In the listing that follows, give every line again exactly and omit the pictures.
------------------------------------------------
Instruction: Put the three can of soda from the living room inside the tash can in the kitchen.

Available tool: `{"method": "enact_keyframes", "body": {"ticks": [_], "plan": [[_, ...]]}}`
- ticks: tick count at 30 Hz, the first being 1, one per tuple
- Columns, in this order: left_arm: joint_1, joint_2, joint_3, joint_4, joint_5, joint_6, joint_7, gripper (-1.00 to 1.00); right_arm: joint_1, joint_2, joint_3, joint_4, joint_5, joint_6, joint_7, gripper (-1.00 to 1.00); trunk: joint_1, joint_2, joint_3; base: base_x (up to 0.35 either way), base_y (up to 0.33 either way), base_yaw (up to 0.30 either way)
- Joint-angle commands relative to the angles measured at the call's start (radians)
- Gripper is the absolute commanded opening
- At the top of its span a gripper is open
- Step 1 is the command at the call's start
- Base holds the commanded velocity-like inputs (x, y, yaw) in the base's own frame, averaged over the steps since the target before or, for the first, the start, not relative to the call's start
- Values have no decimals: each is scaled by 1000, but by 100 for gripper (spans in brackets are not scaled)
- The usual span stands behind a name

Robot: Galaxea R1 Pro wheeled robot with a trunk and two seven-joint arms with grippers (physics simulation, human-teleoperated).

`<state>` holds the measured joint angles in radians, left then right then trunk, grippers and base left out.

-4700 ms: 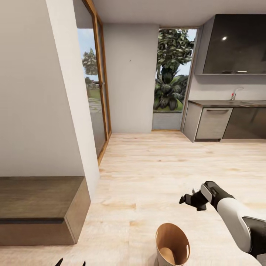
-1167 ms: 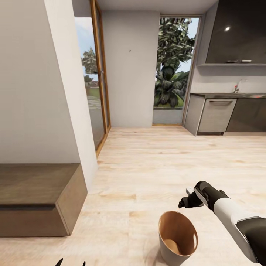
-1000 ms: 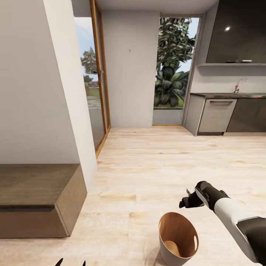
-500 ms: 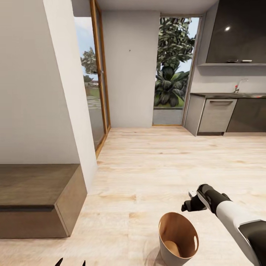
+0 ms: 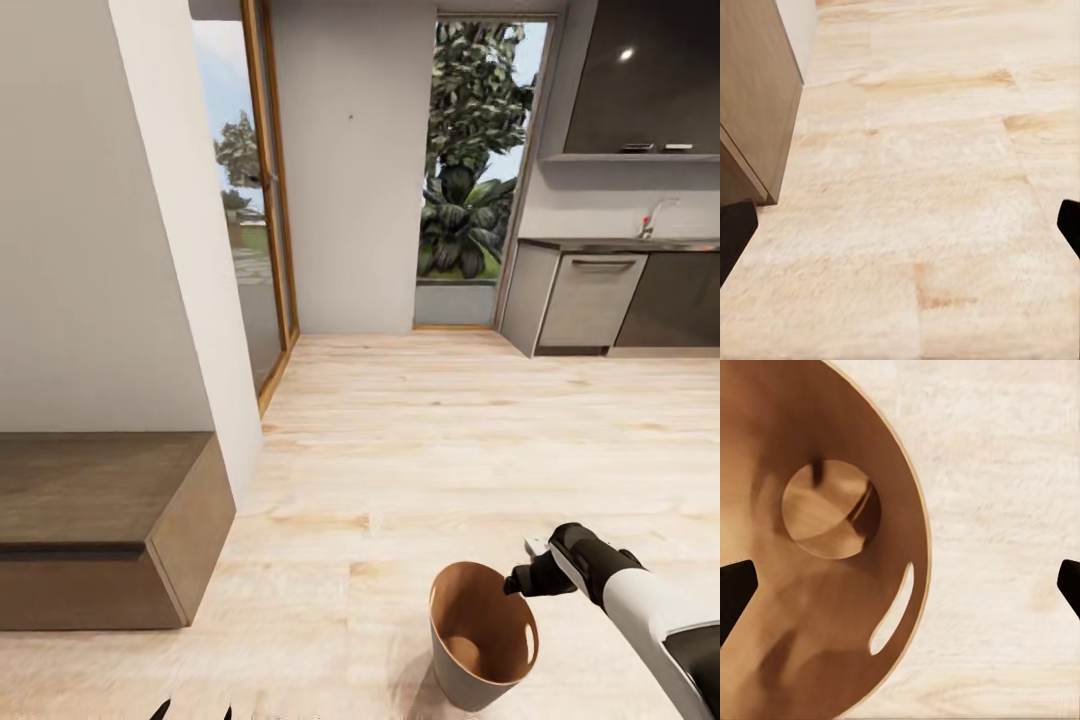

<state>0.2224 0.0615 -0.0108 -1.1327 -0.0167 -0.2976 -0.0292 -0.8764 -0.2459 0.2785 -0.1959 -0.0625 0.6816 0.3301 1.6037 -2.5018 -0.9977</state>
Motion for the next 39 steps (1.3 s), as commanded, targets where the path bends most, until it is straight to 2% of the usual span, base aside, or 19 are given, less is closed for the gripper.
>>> {"method": "enact_keyframes", "body": {"ticks": [1,12,17,25,37,39], "plan": [[0,0,0,0,0,0,0,100,1,-1,-1,0,-1,0,0,100,0,0,-4,0,0,0],[0,1,0,-1,1,0,0,100,6,-11,-5,1,-3,-5,1,100,5,-3,-47,0,0,0],[0,0,0,-1,0,0,1,100,15,-20,-4,2,-5,-38,6,100,8,-4,-66,0,0,0],[0,1,0,-1,2,-1,1,100,24,-24,-3,2,-2,-60,30,100,8,-4,-66,0,0,0],[0,0,0,-1,0,0,0,100,26,-27,-4,1,-1,-62,33,100,13,-7,-112,0,0,0],[0,0,0,-1,1,0,0,100,26,-27,-4,1,-1,-63,33,100,13,-7,-112,0,0,0]]}}
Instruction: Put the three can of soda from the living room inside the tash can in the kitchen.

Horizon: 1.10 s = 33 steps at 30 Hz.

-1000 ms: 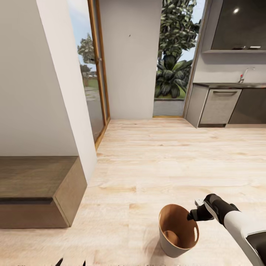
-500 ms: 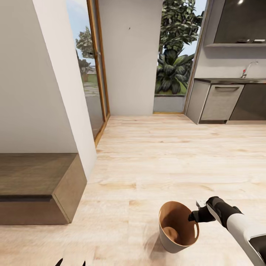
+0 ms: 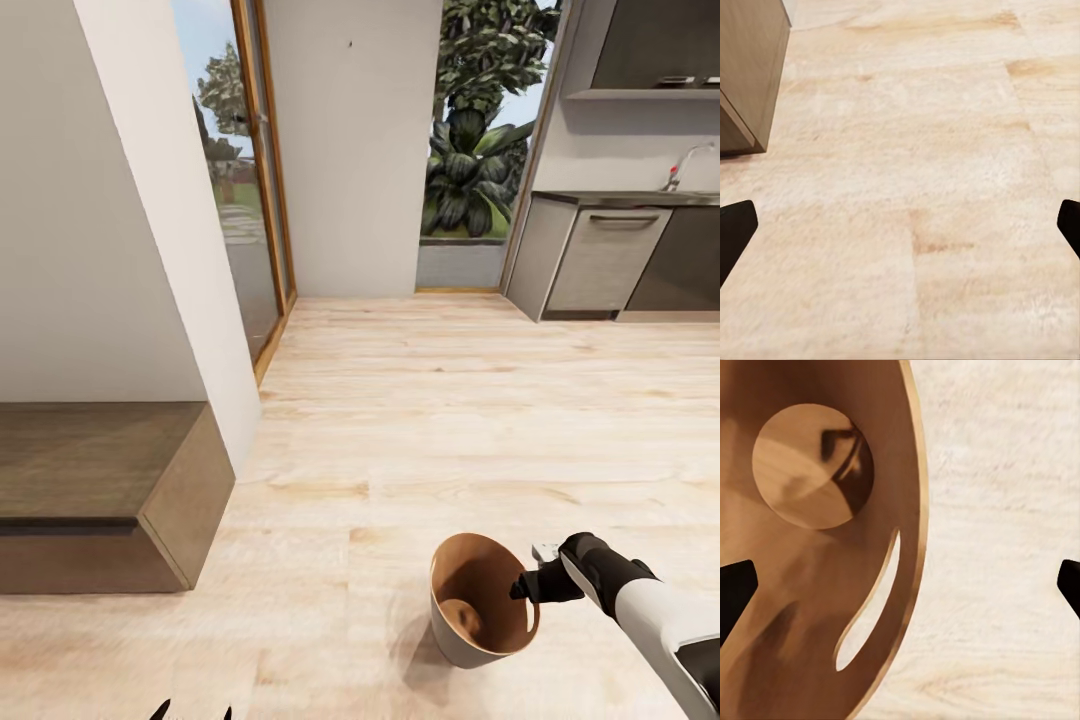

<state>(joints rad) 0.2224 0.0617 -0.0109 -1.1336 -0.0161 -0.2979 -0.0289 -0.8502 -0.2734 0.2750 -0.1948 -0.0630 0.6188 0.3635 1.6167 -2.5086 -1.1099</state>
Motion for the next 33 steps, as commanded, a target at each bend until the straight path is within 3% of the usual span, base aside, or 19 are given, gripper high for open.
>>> {"method": "enact_keyframes", "body": {"ticks": [1,14,24,33], "plan": [[0,0,0,0,0,0,0,100,0,0,0,0,0,0,0,100,0,0,0,0,0,0],[0,1,0,0,3,-1,1,100,0,-1,0,0,0,-1,0,100,0,0,0,0,0,0],[0,0,0,0,0,0,1,100,0,-1,0,0,0,-1,0,100,4,-2,-39,0,0,0],[0,0,0,0,2,-1,3,100,6,0,0,0,0,-1,0,100,4,-2,-39,0,0,0]]}}
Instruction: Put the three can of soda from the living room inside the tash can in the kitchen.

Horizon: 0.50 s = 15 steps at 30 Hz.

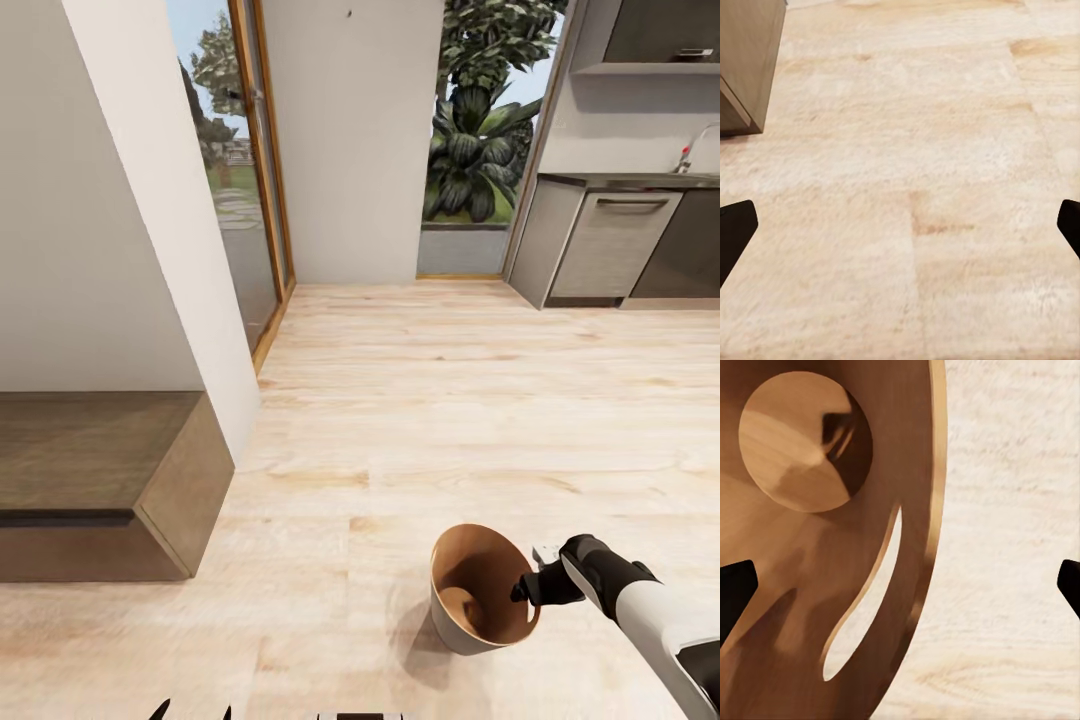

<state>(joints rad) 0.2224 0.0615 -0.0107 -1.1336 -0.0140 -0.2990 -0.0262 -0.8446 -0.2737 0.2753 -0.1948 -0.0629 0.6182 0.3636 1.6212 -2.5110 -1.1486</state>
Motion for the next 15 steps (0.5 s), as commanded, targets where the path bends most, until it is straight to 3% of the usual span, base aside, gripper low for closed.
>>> {"method": "enact_keyframes", "body": {"ticks": [1,8,15], "plan": [[0,0,0,0,0,0,0,100,0,0,0,0,0,0,0,100,0,0,0,7,0,0],[0,1,-1,0,-1,1,0,100,7,1,1,-3,0,0,0,100,0,0,0,157,0,0],[0,1,0,-1,0,0,0,100,9,1,1,-4,0,0,0,100,0,0,0,47,0,0]]}}
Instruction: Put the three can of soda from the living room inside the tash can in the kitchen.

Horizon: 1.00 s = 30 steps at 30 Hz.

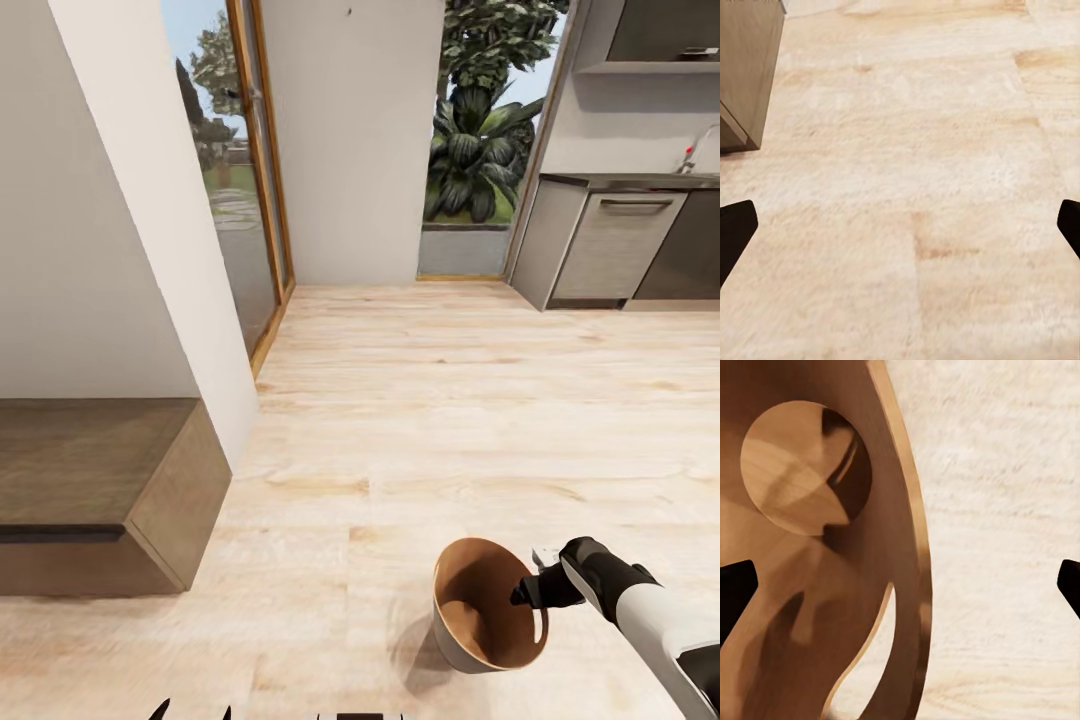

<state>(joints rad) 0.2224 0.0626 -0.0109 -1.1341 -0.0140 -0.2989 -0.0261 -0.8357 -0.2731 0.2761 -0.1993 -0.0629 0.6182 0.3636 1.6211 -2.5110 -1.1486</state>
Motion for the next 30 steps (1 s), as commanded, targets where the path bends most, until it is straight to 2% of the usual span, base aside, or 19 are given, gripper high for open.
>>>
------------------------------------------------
→ **Reply to the task**
Instruction: Put the three can of soda from the living room inside the tash can in the kitchen.

Available tool: `{"method": "enact_keyframes", "body": {"ticks": [_], "plan": [[_, ...]]}}`
- ticks: tick count at 30 Hz, the first being 1, one per tuple
- Columns, in this order: left_arm: joint_1, joint_2, joint_3, joint_4, joint_5, joint_6, joint_7, gripper (-1.00 to 1.00); right_arm: joint_1, joint_2, joint_3, joint_4, joint_5, joint_6, joint_7, gripper (-1.00 to 1.00); trunk: joint_1, joint_2, joint_3; base: base_x (up to 0.35 either way), base_y (up to 0.33 either way), base_yaw (up to 0.30 either way)
- Joint-angle commands relative to the angles measured at the call's start (radians)
- Gripper is the absolute commanded opening
- At the top of its span a gripper is open
- Step 1 is the command at the call's start
- Base holds the commanded velocity-like inputs (x, y, yaw) in the base's own frame, averaged over the steps since the target before or, for the first, the start, not relative to the call's start
- Values have no decimals: each is scaled by 1000, but by 100 for gripper (spans in brackets are not scaled)
- The usual span stands behind a name

Robot: Galaxea R1 Pro wheeled robot with a trunk and two seven-joint arms with grippers (physics simulation, human-teleoperated).

`<state>` holds the measured joint angles in radians, left then right then trunk, grippers and base left out.

-4700 ms: 
-1167 ms: 
-1000 ms: 
-500 ms: 
+0 ms: 

<state>0.2224 0.0615 -0.0108 -1.1327 -0.0167 -0.2976 -0.0292 -0.8764 -0.2459 0.2785 -0.1959 -0.0625 0.6816 0.3301 1.6037 -2.5018 -0.9977</state>
Motion for the next 39 steps (1.3 s), as commanded, targets where the path bends most, until it is straight to 2% of the usual span, base aside, or 19 are given, less is closed for the gripper.
>>> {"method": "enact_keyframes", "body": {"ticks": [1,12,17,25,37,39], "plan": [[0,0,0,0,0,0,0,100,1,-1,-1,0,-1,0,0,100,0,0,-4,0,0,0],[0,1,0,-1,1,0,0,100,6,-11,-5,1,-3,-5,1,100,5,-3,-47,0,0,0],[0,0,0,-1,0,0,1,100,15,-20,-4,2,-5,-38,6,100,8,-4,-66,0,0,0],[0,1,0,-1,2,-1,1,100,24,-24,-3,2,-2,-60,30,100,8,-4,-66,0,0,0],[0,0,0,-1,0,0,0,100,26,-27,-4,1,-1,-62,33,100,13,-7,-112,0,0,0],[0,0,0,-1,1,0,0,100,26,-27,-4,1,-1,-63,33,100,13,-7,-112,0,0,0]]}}
Instruction: Put the three can of soda from the living room inside the tash can in the kitchen.

Horizon: 1.10 s = 33 steps at 30 Hz.

-1000 ms: 
-500 ms: 
+0 ms: 

<state>(joints rad) 0.2224 0.0617 -0.0109 -1.1336 -0.0161 -0.2979 -0.0289 -0.8502 -0.2734 0.2750 -0.1948 -0.0630 0.6188 0.3635 1.6167 -2.5086 -1.1099</state>
Motion for the next 33 steps, as commanded, a target at each bend until the straight path is within 3% of the usual span, base aside, or 19 are given, gripper high for open.
>>> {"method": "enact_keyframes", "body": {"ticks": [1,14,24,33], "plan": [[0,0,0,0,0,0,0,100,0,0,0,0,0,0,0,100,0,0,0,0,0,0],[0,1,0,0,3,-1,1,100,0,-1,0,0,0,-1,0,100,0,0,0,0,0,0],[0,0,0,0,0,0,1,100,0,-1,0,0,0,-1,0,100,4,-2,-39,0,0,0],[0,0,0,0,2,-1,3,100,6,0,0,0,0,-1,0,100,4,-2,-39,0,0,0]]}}
Instruction: Put the three can of soda from the living room inside the tash can in the kitchen.

Horizon: 0.50 s = 15 steps at 30 Hz.


<state>(joints rad) 0.2224 0.0615 -0.0107 -1.1336 -0.0140 -0.2990 -0.0262 -0.8446 -0.2737 0.2753 -0.1948 -0.0629 0.6182 0.3636 1.6212 -2.5110 -1.1486</state>
Motion for the next 15 steps (0.5 s), as commanded, targets where the path bends most, until it is straight to 3% of the usual span, base aside, gripper low for closed.
>>> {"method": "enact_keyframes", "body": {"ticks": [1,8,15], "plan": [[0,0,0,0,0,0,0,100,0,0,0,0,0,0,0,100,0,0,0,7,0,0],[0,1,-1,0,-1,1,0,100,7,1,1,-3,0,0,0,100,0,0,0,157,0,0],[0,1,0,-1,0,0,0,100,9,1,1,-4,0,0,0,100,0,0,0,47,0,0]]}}
Instruction: Put the three can of soda from the living room inside the tash can in the kitchen.

Horizon: 1.00 s = 30 steps at 30 Hz.


<state>(joints rad) 0.2224 0.0626 -0.0109 -1.1341 -0.0140 -0.2989 -0.0261 -0.8357 -0.2731 0.2761 -0.1993 -0.0629 0.6182 0.3636 1.6211 -2.5110 -1.1486</state>
Motion for the next 30 steps (1 s), as commanded, targets where the path bends most, until it is straight to 2% of the usual span, base aside, or 19 are given, gripper high for open.
>>>

With this, the exercise is finished.